**Problem description**
Please give the data again in full, exactly as it reads.

**Given material**
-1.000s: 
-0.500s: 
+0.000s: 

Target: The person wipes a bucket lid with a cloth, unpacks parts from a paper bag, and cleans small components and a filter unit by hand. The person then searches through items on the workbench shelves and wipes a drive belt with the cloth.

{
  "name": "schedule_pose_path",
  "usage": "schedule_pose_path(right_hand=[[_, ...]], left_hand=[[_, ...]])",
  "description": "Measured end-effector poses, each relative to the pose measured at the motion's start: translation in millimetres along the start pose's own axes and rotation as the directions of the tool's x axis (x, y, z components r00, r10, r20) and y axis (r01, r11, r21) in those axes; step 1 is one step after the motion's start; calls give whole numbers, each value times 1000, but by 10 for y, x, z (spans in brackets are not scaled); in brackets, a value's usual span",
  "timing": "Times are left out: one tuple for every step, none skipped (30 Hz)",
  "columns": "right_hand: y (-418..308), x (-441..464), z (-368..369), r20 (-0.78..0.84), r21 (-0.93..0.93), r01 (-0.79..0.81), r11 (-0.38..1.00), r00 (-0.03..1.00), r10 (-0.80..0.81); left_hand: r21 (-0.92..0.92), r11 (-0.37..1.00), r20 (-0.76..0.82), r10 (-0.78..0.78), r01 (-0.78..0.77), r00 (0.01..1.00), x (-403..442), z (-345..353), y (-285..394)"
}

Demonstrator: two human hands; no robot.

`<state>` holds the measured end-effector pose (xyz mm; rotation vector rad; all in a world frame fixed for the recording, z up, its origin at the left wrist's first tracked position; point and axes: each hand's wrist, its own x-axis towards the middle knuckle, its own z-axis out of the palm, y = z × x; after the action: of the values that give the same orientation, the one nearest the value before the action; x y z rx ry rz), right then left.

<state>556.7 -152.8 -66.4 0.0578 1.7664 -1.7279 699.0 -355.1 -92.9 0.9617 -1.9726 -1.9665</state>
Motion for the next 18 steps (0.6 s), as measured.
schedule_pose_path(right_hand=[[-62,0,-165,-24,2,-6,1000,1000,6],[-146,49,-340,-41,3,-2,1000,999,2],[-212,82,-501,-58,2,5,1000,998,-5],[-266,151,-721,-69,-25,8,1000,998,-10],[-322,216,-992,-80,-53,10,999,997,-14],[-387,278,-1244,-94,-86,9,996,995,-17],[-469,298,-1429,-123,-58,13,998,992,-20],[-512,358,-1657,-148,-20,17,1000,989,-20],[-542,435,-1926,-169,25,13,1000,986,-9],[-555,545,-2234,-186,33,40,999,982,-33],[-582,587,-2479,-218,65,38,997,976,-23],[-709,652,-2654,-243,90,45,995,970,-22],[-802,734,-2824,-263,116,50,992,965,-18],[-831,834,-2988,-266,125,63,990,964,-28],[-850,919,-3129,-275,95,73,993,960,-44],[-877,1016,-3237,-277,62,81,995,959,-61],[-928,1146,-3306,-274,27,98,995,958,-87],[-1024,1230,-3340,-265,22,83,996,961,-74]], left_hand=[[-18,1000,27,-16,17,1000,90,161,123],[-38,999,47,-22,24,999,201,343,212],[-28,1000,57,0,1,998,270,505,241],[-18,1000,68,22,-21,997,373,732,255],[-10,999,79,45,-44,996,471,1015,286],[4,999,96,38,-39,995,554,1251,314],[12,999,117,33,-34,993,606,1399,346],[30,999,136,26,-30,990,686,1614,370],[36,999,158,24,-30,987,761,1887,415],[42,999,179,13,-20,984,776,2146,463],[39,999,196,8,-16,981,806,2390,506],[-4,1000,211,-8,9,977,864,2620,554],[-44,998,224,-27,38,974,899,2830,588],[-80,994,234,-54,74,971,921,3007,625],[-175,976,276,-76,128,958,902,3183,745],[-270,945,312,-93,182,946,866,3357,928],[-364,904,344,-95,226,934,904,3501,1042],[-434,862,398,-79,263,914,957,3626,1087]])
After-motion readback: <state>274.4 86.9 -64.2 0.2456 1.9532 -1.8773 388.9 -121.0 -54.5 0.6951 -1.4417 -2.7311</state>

**Your solution**
-1.000s: 
-0.500s: 
+0.000s: 

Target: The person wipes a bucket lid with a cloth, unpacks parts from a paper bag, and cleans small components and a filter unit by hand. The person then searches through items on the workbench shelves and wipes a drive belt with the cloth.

{
  "name": "schedule_pose_path",
  "usage": "schedule_pose_path(right_hand=[[_, ...]], left_hand=[[_, ...]])",
  "description": "Measured end-effector poses, each relative to the pose measured at the motion's start: translation in millimetres along the start pose's own axes and rotation as the directions of the tool's x axis (x, y, z components r00, r10, r20) and y axis (r01, r11, r21) in those axes; step 1 is one step after the motion's start; calls give whole numbers, each value times 1000, but by 10 for y, x, z (spans in brackets are not scaled); in brackets, a value's usual span",
  "timing": "Times are left out: one tuple for every step, none skipped (30 Hz)",
  "columns": "right_hand: y (-418..308), x (-441..464), z (-368..369), r20 (-0.78..0.84), r21 (-0.93..0.93), r01 (-0.79..0.81), r11 (-0.38..1.00), r00 (-0.03..1.00), r10 (-0.80..0.81); left_hand: r21 (-0.92..0.92), r11 (-0.37..1.00), r20 (-0.76..0.82), r10 (-0.78..0.78), r01 (-0.78..0.77), r00 (0.01..1.00), x (-403..442), z (-345..353), y (-285..394)"
}

Demonstrator: two human hands; no robot.

`<state>` holds the measured end-effector pose (xyz mm; rotation vector rad; all in a world frame fixed for the recording, z up, its origin at the left wrist's first tracked position; point and axes: each hand's wrist, its own x-axis towards the middle knuckle, its own z-axis out of the palm, y = z × x; after the action: of the values that give the same orientation, the one nearest the value before the action; x y z rx ry rz), right then left.

<state>556.7 -152.8 -66.4 0.0578 1.7664 -1.7279 699.0 -355.1 -92.9 0.9617 -1.9726 -1.9665</state>
Motion for the next 18 steps (0.6 s), as measured.
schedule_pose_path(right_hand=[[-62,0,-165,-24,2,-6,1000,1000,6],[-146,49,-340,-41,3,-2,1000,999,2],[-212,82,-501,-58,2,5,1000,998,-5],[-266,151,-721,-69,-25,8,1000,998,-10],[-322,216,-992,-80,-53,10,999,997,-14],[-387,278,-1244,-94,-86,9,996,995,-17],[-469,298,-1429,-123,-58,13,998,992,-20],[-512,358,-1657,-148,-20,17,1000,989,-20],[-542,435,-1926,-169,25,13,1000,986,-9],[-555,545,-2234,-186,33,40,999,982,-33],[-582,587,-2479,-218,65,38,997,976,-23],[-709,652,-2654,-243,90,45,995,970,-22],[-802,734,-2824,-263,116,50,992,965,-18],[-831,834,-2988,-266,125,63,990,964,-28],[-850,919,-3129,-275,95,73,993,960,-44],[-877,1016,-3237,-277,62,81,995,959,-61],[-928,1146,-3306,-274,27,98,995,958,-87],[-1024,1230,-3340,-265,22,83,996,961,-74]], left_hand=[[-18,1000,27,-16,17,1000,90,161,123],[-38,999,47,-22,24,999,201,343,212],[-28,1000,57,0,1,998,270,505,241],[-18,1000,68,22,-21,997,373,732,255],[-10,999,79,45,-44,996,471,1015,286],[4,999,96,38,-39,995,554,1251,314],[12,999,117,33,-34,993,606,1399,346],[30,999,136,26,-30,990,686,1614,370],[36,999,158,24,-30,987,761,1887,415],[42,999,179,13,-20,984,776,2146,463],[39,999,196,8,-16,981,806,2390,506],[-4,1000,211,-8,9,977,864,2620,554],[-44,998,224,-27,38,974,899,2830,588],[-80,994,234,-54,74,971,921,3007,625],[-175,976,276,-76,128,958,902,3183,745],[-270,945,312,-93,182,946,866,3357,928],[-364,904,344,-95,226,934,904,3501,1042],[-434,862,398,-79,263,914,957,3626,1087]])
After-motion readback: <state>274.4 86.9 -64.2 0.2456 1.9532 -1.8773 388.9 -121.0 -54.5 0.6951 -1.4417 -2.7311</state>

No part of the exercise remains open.